* **What the exercise asks**
Only lines containing the string "document" belong in the answer; copy all of them from the entries.

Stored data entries
· · · · · · ·

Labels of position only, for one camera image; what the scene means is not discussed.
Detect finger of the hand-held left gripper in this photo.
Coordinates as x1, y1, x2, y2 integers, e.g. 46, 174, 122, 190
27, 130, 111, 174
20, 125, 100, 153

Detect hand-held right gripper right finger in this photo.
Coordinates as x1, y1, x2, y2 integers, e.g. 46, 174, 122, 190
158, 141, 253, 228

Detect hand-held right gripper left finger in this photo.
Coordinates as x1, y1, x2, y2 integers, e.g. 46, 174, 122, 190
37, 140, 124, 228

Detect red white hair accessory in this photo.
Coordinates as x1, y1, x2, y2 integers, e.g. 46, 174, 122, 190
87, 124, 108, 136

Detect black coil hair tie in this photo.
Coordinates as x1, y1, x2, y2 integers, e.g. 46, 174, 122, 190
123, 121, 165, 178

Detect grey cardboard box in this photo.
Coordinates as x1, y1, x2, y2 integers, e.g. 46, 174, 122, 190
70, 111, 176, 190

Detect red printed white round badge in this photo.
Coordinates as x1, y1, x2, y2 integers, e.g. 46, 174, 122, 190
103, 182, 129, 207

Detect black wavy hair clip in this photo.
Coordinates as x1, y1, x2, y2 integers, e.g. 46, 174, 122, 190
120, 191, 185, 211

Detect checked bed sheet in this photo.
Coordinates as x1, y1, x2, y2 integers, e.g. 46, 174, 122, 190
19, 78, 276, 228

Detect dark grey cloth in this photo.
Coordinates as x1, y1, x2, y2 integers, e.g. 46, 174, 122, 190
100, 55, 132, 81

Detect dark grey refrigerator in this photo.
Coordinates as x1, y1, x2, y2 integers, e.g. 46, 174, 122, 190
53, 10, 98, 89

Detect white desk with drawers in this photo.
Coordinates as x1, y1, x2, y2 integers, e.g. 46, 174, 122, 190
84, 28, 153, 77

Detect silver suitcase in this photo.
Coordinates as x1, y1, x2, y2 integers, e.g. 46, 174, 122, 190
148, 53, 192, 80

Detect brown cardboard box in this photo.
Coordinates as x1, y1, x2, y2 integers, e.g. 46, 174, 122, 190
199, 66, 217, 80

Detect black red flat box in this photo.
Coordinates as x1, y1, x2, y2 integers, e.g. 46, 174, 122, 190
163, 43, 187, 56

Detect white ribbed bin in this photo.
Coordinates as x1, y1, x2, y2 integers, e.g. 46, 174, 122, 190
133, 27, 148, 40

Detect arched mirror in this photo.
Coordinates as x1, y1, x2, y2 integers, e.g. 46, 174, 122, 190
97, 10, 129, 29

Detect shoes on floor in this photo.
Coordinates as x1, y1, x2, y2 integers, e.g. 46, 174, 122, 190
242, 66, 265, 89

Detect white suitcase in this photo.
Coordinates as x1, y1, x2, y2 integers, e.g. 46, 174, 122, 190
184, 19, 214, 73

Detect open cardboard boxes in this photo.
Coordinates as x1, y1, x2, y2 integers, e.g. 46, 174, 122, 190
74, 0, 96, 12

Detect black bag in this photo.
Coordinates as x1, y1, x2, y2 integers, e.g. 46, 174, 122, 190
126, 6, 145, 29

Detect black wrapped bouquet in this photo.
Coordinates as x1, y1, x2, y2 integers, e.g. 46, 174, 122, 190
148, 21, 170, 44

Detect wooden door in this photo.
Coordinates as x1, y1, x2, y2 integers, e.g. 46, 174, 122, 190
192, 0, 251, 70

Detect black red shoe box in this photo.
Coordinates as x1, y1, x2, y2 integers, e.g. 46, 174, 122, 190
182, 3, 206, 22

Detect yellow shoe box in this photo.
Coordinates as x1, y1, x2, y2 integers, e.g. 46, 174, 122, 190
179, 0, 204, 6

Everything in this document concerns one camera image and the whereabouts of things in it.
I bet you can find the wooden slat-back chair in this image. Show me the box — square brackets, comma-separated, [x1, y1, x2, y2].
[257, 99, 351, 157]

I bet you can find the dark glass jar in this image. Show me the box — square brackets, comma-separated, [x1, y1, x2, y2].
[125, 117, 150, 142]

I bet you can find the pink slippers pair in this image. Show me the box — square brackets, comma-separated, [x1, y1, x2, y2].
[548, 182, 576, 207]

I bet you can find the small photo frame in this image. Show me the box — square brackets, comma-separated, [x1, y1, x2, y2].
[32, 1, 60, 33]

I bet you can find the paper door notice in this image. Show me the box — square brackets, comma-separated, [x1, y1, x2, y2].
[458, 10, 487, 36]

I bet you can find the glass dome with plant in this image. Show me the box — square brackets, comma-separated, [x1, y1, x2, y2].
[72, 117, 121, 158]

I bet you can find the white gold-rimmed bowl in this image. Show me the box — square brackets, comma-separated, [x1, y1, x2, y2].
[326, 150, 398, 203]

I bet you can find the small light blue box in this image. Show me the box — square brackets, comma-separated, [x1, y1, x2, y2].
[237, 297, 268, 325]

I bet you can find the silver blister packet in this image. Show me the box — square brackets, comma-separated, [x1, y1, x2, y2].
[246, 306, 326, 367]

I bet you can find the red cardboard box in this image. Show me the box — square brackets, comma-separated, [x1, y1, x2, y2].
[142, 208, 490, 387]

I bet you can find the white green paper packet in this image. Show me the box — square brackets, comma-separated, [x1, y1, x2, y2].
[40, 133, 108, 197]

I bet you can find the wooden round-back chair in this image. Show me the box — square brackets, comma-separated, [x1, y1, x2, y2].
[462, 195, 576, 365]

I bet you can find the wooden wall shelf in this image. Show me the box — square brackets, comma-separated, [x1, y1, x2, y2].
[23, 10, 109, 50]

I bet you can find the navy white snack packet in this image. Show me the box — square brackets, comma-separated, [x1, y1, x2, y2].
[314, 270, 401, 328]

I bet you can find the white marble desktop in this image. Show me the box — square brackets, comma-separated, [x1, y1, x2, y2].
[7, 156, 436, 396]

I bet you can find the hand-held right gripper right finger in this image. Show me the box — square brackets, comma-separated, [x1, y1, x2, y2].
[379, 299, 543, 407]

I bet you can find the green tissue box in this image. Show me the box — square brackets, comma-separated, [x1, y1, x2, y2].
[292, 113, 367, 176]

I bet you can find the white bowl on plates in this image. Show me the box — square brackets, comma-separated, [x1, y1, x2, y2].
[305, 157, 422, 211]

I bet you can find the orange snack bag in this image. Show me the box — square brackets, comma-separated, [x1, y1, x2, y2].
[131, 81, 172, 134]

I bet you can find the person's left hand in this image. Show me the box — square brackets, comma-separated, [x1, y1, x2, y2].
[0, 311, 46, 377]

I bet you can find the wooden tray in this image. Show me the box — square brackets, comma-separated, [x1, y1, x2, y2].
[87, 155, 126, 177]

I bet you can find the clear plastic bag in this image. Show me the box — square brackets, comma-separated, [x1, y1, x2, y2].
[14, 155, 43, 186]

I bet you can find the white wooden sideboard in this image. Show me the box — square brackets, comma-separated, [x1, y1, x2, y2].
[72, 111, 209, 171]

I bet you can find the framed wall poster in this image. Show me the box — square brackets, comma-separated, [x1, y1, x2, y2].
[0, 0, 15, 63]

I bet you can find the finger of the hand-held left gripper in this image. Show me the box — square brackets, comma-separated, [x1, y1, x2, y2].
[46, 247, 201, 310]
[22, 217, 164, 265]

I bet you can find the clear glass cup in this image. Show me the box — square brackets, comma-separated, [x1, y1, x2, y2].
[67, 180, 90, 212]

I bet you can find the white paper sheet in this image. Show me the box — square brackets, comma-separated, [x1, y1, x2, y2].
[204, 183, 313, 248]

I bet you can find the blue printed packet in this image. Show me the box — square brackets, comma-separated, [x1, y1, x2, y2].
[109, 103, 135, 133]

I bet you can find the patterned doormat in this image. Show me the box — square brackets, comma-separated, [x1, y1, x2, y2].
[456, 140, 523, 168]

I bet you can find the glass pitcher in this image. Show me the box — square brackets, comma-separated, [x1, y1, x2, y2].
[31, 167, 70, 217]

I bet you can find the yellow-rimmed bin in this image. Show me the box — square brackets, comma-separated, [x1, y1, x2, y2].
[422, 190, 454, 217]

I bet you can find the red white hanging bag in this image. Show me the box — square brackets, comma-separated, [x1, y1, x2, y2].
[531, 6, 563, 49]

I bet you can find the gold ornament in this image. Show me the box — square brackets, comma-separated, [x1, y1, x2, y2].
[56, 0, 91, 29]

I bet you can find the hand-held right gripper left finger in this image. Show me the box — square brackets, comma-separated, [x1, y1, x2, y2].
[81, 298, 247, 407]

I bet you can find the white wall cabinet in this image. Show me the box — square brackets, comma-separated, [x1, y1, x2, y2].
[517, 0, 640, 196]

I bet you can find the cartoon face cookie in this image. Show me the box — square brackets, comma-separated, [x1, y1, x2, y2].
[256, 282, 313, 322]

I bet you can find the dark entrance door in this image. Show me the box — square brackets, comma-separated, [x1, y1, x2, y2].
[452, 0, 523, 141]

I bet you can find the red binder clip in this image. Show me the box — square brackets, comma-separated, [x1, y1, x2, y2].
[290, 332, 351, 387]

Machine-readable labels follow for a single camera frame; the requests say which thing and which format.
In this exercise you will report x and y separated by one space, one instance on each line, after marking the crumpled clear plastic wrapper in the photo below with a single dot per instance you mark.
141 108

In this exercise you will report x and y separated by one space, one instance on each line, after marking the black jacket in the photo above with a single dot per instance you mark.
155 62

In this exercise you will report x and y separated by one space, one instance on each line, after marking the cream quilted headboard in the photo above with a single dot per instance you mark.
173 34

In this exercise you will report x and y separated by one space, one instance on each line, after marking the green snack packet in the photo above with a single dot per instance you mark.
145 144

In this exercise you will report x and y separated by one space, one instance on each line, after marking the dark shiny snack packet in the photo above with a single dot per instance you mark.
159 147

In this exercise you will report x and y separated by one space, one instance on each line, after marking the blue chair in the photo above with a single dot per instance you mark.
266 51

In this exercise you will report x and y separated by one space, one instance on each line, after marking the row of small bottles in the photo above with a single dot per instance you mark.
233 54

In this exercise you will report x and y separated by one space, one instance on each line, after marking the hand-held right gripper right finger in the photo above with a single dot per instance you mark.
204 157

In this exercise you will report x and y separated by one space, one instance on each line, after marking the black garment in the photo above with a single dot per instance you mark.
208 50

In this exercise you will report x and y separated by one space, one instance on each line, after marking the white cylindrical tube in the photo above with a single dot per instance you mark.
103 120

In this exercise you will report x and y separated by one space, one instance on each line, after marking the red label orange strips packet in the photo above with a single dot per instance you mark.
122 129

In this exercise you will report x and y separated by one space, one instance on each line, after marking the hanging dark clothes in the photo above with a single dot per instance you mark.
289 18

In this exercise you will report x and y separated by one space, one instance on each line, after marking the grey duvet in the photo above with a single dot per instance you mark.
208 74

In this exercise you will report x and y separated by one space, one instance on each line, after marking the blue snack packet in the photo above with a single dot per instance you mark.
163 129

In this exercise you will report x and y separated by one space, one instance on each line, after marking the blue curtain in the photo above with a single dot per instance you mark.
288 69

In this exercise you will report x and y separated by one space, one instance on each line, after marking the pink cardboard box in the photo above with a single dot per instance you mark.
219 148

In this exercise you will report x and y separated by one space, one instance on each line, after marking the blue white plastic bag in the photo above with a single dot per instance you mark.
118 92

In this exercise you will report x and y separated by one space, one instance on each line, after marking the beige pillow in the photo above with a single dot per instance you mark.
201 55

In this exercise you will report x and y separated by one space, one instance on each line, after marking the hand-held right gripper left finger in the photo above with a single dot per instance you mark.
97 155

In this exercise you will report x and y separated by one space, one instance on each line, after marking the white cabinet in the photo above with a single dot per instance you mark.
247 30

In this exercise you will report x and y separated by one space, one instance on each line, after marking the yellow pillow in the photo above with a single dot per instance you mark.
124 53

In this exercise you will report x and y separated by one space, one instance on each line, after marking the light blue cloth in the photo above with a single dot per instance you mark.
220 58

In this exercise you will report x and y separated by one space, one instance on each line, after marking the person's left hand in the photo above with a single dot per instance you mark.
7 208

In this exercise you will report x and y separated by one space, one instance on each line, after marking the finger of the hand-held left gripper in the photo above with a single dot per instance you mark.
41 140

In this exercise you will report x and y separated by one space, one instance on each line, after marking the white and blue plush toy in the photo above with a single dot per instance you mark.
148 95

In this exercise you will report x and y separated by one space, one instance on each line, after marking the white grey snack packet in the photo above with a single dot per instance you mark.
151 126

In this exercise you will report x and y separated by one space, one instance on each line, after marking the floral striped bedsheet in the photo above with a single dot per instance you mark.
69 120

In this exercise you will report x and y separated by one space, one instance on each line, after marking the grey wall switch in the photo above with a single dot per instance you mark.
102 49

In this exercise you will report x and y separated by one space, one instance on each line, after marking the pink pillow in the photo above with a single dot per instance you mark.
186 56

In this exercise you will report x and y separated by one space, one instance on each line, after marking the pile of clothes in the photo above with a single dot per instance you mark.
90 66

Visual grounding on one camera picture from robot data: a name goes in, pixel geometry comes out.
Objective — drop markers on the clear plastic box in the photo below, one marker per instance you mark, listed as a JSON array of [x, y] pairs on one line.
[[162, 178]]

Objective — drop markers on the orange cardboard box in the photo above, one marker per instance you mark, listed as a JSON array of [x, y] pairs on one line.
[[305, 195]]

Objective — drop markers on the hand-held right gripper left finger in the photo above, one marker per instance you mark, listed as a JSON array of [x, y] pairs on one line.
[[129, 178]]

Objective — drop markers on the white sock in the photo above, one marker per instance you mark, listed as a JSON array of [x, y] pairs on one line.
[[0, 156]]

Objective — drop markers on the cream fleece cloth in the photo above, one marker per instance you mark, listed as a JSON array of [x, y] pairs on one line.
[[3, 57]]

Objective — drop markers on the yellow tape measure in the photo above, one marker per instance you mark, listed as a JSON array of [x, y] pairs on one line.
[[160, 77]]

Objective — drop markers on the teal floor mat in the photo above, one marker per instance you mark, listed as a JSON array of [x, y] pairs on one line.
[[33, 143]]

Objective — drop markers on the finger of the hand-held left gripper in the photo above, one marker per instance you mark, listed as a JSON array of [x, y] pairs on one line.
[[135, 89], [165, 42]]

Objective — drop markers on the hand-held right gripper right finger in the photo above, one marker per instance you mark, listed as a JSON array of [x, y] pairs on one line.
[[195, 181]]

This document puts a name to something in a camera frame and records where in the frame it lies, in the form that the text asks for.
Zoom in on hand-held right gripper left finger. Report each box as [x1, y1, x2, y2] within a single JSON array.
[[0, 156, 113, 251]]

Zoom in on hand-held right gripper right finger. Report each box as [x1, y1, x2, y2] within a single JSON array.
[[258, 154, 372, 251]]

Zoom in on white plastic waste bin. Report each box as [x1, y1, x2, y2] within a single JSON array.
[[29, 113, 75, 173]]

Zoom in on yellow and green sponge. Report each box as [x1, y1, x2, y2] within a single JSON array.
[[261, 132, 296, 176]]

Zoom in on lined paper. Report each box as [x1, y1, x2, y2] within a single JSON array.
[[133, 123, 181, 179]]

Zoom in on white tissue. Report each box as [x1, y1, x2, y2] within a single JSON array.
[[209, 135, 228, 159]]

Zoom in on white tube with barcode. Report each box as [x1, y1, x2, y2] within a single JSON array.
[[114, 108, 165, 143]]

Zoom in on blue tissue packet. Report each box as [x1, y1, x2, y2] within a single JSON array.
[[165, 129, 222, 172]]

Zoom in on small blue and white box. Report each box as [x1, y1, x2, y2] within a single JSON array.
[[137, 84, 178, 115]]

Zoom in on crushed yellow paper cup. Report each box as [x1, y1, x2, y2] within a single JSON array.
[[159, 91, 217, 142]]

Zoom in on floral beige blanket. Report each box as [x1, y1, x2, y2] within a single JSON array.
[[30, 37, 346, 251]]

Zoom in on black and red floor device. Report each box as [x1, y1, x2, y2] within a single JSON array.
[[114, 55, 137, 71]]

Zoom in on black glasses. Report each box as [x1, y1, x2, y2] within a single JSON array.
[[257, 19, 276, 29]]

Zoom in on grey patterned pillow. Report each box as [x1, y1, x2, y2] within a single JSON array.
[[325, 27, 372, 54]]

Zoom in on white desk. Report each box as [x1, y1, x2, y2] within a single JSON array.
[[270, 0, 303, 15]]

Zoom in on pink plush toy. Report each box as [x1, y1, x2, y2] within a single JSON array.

· · · · · · ·

* **Answer space**
Everything in this document concerns one camera image and the whereabouts of things in it.
This document puts a name to something in a camera frame and records where in the frame it lies, in the form that the text asks for.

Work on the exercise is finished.